EXERCISE OBJECTIVE → Please set down the listing exactly, from the first line to the last.

SOURCE DATA →
________________________

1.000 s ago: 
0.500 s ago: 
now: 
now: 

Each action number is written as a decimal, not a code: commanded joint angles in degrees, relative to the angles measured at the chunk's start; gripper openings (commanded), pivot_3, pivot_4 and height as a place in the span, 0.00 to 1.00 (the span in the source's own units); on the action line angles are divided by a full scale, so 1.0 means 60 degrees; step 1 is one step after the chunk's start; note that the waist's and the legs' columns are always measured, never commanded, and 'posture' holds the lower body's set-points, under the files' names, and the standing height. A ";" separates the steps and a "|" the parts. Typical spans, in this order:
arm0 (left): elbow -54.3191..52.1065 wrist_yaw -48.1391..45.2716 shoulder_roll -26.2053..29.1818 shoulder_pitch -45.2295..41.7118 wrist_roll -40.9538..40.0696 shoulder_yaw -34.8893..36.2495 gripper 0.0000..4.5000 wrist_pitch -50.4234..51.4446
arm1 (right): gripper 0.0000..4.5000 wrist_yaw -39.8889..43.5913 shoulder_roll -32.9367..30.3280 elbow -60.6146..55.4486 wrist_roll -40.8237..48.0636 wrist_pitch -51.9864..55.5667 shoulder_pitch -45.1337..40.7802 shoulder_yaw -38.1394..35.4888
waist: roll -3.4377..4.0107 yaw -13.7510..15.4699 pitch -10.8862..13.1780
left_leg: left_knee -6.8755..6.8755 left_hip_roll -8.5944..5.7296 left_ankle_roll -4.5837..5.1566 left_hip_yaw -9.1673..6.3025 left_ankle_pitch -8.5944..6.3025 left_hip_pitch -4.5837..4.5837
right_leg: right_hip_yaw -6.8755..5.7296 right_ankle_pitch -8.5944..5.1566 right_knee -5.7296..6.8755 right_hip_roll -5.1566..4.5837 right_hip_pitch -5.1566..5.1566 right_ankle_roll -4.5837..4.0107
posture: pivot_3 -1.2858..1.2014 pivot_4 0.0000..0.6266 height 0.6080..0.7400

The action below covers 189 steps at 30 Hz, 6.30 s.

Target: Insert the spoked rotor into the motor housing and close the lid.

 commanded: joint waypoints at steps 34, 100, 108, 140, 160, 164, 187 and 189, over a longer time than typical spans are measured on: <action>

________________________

ANSWER TO THE EXERCISE →
1.000 s ago: 
0.500 s ago: 
now: 
now: 

Each action number is written as a decimal, not a code: commanded joint angles in degrees, relative to the angles measured at the chunk's start; gripper openings (commanded), pivot_3, pivot_4 and height as a place in the span, 0.00 to 1.00 (the span in the source's own units); on the action line angles are divided by a full scale, so 1.0 means 60 degrees; step 1 is one step after the chunk's start; note that the waist's and the legs' columns are always measured, never commanded, and 'posture' holds the lower body's set-points, under the files' names, and the standing height. A ";" separates the steps and a "|" the parts. Typical spans, in this order:
arm0 (left): elbow -54.3191..52.1065 wrist_yaw -48.1391..45.2716 shoulder_roll -26.2053..29.1818 shoulder_pitch -45.2295..41.7118 wrist_roll -40.9538..40.0696 shoulder_yaw -34.8893..36.2495 gripper 0.0000..4.5000 wrist_pitch -50.4234..51.4446
arm1 (right): gripper 0.0000..4.5000 wrist_yaw -39.8889..43.5913 shoulder_roll -32.9367..30.3280 elbow -60.6146..55.4486 wrist_roll -40.8237..48.0636 wrist_pitch -51.9864..55.5667 shoulder_pitch -45.1337..40.7802 shoulder_yaw -38.1394..35.4888
waist: roll -3.4377..4.0107 yaw -13.7510..15.4699 pitch -10.8862..13.1780
left_leg: left_knee -6.8755..6.8755 left_hip_roll -8.5944..5.7296 left_ankle_roll -4.5837..5.1566 left_hip_yaw -9.1673..6.3025 left_ankle_pitch -8.5944..6.3025 left_hip_pitch -4.5837..4.5837
right_leg: right_hip_yaw -6.8755..5.7296 right_ankle_pitch -8.5944..5.1566 right_knee -5.7296..6.8755 right_hip_roll -5.1566..4.5837 right_hip_pitch -5.1566..5.1566 right_ankle_roll -4.5837..4.0107
posture: pivot_3 -1.2858..1.2014 pivot_4 0.0000..0.6266 height 0.6080..0.7400

The action below covers 189 steps at 30 Hz, 6.30 s.

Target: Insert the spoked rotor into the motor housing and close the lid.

 commanded: joint waypoints at steps 34, 100, 108, 140, 160, 164, 187 and 189, over a longer time than typical spans are measured on: <action>

The submitted answer is complete.